Chapter nine (Pseudo-random Number Generation) describes the implementation of pseudo-random number generators, as all algorithms in the previous chapter made use of them. These generators produce sequences of non-negative integer numbers (Zi) with an upper bound (Zi<M), and use Ui = Zi/M for approximating sequences from the uniform distribution in [0,1). The chapter explains linear congruential generators where each pseudo-random number is calculated as Zi=AZi-1(mod M)), where a seed Z0 is needed. The chapter discusses how to choose Z0, A and M such that the period of the generator is maximum. It discusses the special case of congruential generators with M=2β. The chapter also assess how random pseudo-random numbers are. This is done by estimating the number of hyperplanes on (0,1)k the k-tuples (Ui, ... , Ui+k-1) generated by the pseudo-random generators form. A small distance between hyperplanes is an indicator of randomness. One chooses the multipliers that maximise the period and minimise the maximal distance between successive hyperplanes. The chapter also presents a method to improve the quality of the generators by combining several multiplicative generators.
Chapter ten ( Preparing the Input ) explains how to assign a sampling distribution to each source of variation in the input and numerical values to the distribution parameters. Fitting inputs to a particular distribution can be performed using a combination of expert knowledge and empirical data. If this data record is long enough, it can be an adequate basis for sampling otherwise an appropriate theoretical distribution to fit the input data must be found and its parameters must be assigned a value. The maximum likelihood method provides a way to estimate these parameters. The chapter also discusses the case when input data is dependent. The author illustrates these concepts with the library photocopying and waste generation examples both presented in chapter one.

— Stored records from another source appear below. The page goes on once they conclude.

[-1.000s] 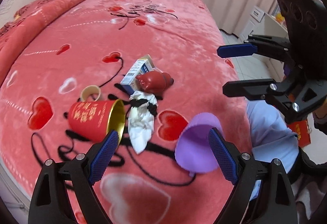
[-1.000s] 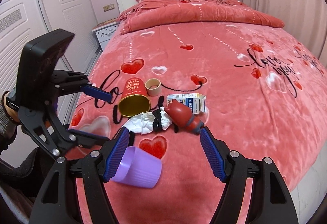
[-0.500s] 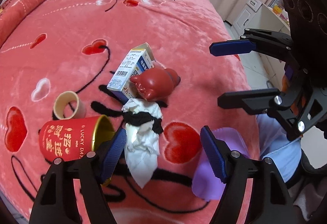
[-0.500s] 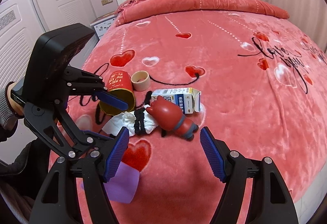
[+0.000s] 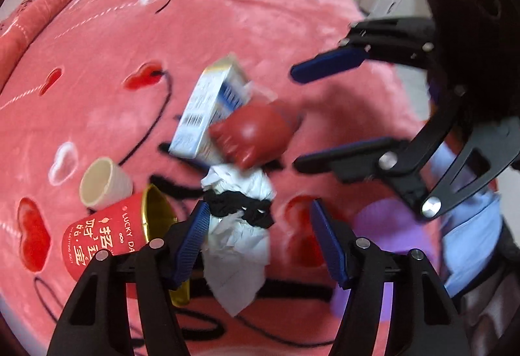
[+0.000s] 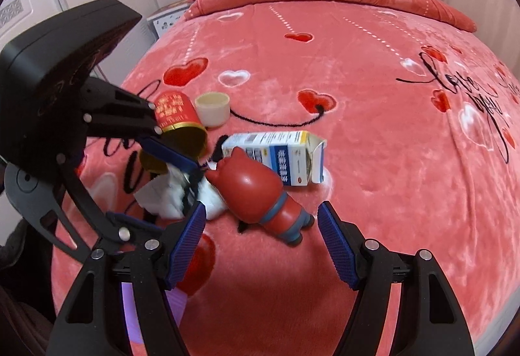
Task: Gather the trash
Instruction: 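Grasp the white tissue with the left tool while the right tool grasps the red plush toy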
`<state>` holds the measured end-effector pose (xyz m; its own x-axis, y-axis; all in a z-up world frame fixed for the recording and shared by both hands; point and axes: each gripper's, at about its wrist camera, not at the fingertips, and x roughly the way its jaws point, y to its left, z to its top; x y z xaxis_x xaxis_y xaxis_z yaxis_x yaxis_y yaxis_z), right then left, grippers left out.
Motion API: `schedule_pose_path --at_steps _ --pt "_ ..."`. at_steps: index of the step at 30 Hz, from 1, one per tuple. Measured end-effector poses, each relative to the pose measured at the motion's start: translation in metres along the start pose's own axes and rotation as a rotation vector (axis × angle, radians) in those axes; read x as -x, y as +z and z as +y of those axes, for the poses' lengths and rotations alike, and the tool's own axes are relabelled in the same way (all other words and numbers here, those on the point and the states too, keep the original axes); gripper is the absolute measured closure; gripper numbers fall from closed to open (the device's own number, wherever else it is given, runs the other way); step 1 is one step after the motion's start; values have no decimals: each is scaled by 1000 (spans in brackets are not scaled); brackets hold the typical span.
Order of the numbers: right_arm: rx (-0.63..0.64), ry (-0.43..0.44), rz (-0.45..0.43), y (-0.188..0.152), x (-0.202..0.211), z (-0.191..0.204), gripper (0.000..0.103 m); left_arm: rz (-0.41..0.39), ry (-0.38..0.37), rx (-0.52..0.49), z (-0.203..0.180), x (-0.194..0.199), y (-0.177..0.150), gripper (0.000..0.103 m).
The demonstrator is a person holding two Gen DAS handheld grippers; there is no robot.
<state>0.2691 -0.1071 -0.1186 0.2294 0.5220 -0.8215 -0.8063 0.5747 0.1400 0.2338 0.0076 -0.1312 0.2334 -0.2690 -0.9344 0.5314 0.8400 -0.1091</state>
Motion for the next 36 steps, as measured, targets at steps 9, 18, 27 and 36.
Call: schedule_pose_path --at_steps 9,18,27,36 --pt "29 11 21 7 -19 -2 38 -1 -28 39 12 -9 2 38" --pt "68 25 45 13 -32 0 46 -11 -51 76 39 -13 -3 58" --pt "67 35 49 12 -38 0 49 -15 -40 67 39 -22 -5 58" --pt "57 30 30 8 -36 1 54 -25 -11 60 25 -22 -6 62"
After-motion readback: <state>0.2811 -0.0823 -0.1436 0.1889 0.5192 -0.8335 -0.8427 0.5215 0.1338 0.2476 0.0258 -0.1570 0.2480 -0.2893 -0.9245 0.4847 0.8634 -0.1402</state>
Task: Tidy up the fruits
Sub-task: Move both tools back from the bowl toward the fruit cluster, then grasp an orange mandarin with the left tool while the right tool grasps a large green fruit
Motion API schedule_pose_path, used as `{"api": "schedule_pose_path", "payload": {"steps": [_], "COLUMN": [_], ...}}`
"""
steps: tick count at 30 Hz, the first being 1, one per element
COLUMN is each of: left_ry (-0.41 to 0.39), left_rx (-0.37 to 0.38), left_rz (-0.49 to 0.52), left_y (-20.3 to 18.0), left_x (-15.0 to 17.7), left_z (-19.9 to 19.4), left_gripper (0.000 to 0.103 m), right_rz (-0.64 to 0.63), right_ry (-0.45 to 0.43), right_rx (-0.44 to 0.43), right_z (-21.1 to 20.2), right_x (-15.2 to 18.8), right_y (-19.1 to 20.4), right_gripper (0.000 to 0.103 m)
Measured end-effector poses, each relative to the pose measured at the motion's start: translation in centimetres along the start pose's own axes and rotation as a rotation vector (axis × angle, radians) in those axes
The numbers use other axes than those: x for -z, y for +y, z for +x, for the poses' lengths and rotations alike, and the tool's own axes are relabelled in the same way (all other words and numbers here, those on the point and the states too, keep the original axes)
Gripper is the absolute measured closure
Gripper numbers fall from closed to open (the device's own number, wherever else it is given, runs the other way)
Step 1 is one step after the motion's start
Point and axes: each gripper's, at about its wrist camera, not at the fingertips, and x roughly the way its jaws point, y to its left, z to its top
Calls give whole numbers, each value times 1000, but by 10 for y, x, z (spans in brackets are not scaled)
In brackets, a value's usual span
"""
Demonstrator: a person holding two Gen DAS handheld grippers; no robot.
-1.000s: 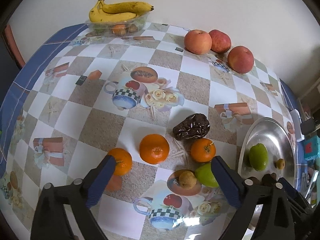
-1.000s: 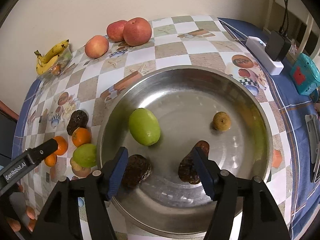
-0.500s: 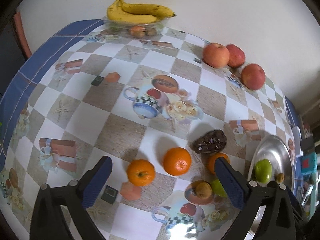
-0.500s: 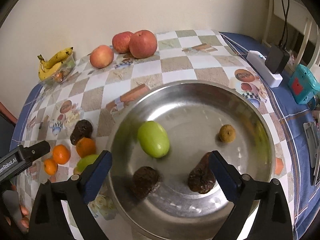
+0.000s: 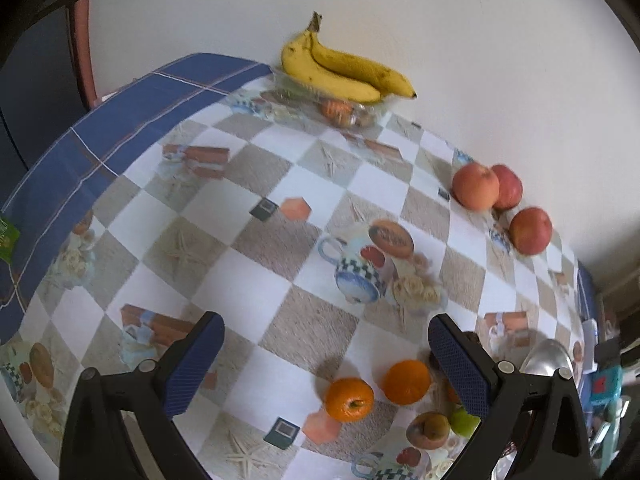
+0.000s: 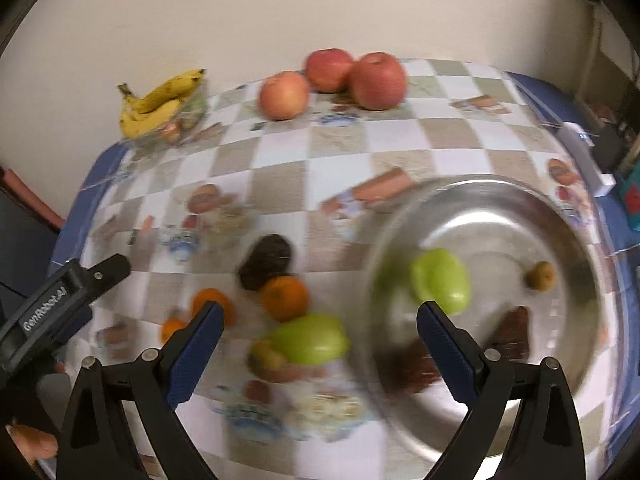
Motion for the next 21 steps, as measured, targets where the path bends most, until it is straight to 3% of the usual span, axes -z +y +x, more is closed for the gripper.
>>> {"api": "schedule_pose_path", "payload": {"steps": [7, 9, 10, 11, 15, 17, 21], "left_ry": [43, 57, 69, 86, 181, 212, 249], "left_rx": [29, 26, 23, 25, 69, 59, 59], "left_rz": [42, 45, 44, 41, 23, 42, 64], "left_y": [-1, -3, -5, -5, -9, -14, -21], "left_x": [-1, 2, 5, 7, 17, 23, 32], "left_z": [-2, -1, 1, 3, 23, 31, 41], "left_gripper": [0, 0, 0, 1, 4, 13, 13], "right_rz": [-85, -95, -96, -96, -96, -105, -119], "right_ry": [-7, 1, 7, 14, 62, 79, 103], "right_rx": [2, 8, 7, 6, 8, 13, 39], "right_z": [4, 5, 7, 9, 21, 25, 33], "right_x": [5, 7, 8, 8, 13, 15, 17], "right_y": [21, 20, 20, 19, 16, 16, 14], "right_gripper": [7, 15, 29, 35, 37, 40, 40]}}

There are lots of discrete-event simulation books. Inevitably, each one of them stresses different aspects of the modelling and simulation process. The present book for example, dedicates a complete chapter to space and future event set management which is not common in this kind of book and where much smaller sections are usually assigned (Banks et al. 1996, Law and Kelton 1991). Sampling from probability distributions and pseudo-random number generation are also extensively covered in chapters eight and nine, where algorithms in pseudo-code for all the methods are explained.
In the very short list of objections, and of course subject to my personal taste, I missed additional material in the sections dealing with the modelling phase and could have accepted less in the section dealing with the coding phase. Although the author presented a graphical modelling notation for both the process-interaction and the event-scheduling approaches, it might have been interesting to show examples expressed in the form of GPSS block diagrams for the process-interaction approach or as event-graphs in the event-scheduling approach (Schruben 1983). The reason is that the visual nature of these kinds of diagrams makes it very easy to understand the models and help the simulator in "thinking" in event-scheduling or process-interaction terms, abstracting the key elements of the model.
In chapter four I also missed examples expressed in some Object-Oriented simulation language such as MODSIM III. One must not forget that the first Object Oriented Programming was carried out in SIMULA, a discrete-event simulation language. On the positive side, I was pleased not to find the examples in this chapter coded in a general programming language such as Fortran or C, since to my mind these languages do not contribute much to an understanding of the discrete-event or process-interaction approaches. I also regret the absence (possibly in chapter two) of a more detailed discussion and comparison between activity scanning (and its modification the three-phase approach which was not mentioned in the book) with the other two world views: the event-scheduling and the process-interaction approaches.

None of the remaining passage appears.